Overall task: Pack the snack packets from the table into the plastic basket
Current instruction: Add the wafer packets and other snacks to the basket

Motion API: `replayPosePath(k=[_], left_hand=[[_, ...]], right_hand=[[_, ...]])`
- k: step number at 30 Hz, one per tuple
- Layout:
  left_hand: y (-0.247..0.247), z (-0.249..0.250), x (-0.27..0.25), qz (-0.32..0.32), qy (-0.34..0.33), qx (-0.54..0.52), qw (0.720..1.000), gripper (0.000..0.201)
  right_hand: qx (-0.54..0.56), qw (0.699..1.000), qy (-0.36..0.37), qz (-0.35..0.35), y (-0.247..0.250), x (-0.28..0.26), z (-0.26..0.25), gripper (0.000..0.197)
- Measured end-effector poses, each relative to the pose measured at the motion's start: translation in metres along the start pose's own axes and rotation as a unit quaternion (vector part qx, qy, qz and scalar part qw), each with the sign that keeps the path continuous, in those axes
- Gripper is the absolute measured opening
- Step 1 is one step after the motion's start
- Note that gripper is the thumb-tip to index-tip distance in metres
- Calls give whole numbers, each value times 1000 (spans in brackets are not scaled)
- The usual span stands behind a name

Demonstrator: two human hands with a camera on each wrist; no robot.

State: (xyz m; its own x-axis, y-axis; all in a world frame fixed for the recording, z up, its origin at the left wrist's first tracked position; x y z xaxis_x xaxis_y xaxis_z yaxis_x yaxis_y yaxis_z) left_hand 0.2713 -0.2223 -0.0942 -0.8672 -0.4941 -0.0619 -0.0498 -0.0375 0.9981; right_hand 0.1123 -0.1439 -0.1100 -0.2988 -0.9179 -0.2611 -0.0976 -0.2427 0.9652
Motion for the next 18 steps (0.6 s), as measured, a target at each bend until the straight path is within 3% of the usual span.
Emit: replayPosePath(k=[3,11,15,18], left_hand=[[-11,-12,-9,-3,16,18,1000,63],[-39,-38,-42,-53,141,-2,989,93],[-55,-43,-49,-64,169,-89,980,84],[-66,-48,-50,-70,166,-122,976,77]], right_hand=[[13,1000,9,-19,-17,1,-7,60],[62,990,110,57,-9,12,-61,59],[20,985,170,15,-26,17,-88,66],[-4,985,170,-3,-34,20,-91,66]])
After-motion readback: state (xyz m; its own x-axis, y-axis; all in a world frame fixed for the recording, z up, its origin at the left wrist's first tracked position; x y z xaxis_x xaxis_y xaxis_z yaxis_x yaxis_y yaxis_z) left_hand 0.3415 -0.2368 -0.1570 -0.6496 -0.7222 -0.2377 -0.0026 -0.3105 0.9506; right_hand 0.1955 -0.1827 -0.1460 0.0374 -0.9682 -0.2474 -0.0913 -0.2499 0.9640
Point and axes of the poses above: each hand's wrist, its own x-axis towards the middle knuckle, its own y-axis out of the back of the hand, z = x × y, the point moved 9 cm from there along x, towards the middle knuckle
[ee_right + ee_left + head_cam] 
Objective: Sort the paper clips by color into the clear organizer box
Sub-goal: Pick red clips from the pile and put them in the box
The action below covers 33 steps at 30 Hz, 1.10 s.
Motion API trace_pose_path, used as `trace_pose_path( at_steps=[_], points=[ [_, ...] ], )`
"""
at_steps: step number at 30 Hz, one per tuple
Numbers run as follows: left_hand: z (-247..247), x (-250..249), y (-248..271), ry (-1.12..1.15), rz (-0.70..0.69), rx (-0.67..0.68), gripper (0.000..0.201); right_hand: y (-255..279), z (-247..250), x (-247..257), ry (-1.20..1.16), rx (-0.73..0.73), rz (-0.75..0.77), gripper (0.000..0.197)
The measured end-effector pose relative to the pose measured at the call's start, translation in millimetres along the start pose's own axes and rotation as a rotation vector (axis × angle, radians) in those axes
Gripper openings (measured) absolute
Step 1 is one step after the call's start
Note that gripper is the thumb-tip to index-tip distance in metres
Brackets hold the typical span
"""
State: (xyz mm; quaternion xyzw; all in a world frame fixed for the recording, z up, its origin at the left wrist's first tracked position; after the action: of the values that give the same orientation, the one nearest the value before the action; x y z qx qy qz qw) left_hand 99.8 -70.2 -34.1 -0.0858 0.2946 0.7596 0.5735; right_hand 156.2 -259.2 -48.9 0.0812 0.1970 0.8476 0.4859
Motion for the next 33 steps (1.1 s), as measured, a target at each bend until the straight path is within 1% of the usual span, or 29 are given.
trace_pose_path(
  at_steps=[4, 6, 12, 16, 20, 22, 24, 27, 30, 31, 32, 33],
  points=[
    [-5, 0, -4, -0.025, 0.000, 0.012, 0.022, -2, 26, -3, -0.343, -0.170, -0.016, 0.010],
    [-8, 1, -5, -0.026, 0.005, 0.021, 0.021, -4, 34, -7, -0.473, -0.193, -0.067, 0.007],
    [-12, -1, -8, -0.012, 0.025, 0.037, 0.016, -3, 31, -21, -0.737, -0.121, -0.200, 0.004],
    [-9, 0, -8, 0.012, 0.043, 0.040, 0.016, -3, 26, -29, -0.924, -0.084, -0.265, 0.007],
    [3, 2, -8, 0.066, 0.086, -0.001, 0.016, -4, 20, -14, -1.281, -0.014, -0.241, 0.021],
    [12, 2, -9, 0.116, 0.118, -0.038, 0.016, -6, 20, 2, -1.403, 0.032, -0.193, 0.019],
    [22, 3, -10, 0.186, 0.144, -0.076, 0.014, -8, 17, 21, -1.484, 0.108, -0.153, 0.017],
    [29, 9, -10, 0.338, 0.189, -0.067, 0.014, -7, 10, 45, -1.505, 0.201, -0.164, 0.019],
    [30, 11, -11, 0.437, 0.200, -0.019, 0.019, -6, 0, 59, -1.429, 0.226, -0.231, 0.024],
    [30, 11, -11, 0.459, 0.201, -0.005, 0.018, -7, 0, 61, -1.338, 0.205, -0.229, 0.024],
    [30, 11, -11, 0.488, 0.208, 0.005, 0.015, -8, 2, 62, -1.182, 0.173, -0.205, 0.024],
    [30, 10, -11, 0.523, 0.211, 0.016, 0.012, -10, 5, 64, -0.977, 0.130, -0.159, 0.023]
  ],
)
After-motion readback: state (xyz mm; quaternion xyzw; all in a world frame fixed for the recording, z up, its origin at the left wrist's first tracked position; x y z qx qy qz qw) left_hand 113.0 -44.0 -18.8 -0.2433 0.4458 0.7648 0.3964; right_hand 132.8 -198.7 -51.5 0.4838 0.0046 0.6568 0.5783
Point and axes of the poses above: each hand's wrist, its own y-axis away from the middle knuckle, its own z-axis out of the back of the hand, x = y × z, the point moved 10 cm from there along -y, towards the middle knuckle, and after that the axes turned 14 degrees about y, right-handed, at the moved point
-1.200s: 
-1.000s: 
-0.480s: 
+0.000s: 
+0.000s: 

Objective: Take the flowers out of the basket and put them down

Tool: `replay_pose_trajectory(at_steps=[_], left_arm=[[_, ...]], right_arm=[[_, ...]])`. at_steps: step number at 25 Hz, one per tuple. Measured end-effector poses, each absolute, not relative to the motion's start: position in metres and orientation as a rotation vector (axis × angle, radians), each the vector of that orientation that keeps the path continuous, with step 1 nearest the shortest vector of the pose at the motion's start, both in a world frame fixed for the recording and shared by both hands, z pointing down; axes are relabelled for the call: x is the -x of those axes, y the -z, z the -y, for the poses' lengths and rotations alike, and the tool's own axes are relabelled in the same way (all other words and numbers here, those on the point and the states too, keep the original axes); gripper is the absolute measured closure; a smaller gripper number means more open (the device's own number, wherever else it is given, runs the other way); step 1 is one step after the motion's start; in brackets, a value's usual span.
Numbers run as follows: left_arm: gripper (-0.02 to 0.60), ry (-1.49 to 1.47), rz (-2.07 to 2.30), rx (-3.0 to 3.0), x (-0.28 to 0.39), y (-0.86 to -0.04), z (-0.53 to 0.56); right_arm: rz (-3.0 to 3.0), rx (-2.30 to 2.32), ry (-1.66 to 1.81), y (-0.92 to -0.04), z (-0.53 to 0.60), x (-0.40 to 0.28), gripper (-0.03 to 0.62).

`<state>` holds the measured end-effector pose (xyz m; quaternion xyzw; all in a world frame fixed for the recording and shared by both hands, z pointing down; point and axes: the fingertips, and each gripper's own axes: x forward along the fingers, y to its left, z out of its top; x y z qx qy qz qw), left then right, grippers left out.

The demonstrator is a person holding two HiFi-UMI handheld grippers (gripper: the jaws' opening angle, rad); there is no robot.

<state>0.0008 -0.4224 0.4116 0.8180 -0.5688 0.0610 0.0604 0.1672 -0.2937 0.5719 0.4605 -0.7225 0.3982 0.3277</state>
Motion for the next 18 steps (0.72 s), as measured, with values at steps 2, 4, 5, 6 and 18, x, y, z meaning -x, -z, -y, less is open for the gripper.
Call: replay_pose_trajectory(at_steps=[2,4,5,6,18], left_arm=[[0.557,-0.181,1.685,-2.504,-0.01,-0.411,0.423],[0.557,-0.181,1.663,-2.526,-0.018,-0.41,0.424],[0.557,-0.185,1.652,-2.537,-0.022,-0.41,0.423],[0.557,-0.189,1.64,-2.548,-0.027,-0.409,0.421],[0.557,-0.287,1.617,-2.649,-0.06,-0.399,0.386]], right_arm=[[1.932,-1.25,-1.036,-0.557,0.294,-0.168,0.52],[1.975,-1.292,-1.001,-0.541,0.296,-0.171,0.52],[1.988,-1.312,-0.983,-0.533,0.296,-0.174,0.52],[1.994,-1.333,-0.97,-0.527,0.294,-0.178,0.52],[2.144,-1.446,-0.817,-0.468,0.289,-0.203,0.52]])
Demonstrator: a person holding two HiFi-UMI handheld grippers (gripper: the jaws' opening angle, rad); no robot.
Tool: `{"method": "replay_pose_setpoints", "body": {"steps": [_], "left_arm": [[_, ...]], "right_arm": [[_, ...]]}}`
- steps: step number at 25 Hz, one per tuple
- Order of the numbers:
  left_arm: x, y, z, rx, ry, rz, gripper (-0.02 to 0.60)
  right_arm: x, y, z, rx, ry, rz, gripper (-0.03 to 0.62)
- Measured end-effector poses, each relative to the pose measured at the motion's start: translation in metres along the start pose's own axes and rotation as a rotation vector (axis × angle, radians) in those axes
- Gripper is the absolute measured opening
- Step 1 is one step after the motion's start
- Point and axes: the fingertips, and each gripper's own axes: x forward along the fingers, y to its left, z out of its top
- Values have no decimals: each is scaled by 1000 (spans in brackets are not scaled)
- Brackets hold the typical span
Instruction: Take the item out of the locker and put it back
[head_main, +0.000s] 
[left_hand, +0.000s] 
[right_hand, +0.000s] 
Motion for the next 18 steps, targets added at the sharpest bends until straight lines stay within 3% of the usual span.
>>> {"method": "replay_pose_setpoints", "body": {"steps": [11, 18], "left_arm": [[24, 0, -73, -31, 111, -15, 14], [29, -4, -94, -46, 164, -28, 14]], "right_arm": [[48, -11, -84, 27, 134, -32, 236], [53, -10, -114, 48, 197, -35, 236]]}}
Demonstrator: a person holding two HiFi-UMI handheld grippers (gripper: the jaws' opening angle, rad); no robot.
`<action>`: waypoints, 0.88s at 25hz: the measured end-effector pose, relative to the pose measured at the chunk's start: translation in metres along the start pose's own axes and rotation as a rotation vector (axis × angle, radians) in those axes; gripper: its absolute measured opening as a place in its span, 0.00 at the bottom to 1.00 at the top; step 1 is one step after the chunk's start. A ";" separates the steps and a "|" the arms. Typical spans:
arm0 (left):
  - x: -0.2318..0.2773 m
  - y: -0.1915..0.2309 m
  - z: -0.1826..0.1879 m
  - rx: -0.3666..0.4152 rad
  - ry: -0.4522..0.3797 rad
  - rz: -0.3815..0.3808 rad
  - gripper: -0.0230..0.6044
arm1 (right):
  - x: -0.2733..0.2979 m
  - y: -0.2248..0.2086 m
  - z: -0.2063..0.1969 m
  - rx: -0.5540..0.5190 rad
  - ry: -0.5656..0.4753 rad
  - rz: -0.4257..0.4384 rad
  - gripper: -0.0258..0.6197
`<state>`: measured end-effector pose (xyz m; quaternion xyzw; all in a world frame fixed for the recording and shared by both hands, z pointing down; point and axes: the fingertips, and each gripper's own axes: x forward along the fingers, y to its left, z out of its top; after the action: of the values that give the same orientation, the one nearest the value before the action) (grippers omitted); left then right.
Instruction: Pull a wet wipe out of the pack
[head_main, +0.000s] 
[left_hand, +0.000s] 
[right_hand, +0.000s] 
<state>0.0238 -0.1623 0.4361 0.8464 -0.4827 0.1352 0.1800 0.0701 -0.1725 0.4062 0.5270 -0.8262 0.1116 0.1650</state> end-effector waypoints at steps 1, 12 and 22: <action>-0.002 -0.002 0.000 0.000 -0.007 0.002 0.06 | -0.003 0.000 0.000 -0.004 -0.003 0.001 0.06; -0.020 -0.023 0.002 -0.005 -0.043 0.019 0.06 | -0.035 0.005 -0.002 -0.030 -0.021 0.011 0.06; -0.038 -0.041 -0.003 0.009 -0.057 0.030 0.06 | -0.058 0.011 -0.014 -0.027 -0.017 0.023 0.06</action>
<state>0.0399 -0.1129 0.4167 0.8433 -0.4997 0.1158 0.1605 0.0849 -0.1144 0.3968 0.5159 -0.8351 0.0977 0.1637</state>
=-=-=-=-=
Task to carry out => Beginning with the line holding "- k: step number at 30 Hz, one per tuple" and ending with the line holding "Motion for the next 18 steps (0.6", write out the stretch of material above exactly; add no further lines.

Completed exercise =>
- k: step number at 30 Hz, one per tuple
- Layout:
  left_hand: y (-0.247..0.247), z (-0.249..0.250), x (-0.27..0.25), qz (-0.32..0.32), qy (-0.34..0.33), qx (-0.54..0.52), qw (0.720..1.000), gripper (0.000..0.201)
  right_hand: qx (-0.54..0.56), qw (0.699..1.000), qy (-0.36..0.37), qz (-0.35..0.35), y (-0.247..0.250), x (-0.28..0.26), z (-0.26..0.25), gripper (0.000..0.197)
- Measured end-effector poses, each relative to the pose measured at the motion's start: translation in metres along the start pose's own axes and rotation as a unit quaternion (vector part qx, qy, qz and scalar part qw), each with the sign that keeps the path continuous, in those axes
- Gripper is the absolute measured opening
- Step 1 is one step after the motion's start
- Note that gripper is the thumb-tip to index-tip distance in metres
- Calls give whole numbers, each value times 1000 (spans in brackets are not scaled)
- The usual span stands behind a name

Demonstrator: two human hands with a camera on each wrist; no robot.

State: (xyz m; its own x-axis, y-axis; all in a world frame fixed for the recording, z up, its origin at the left wrist's first tracked position; x y z xaxis_x xaxis_y xaxis_z yaxis_x yaxis_y yaxis_z) left_hand 0.2713 -0.2223 -0.0942 -0.8672 -0.4941 -0.0619 -0.0498 -0.0375 0.9981; right_hand 0.1123 -0.1439 -0.1100 -0.2988 -0.9179 -0.2611 -0.0976 -0.2427 0.9652
Motion for the next 18 steps (0.6 s), as measured, a target at each bend until the straight path is within 3% of the usual span.

This exercise has no more to it.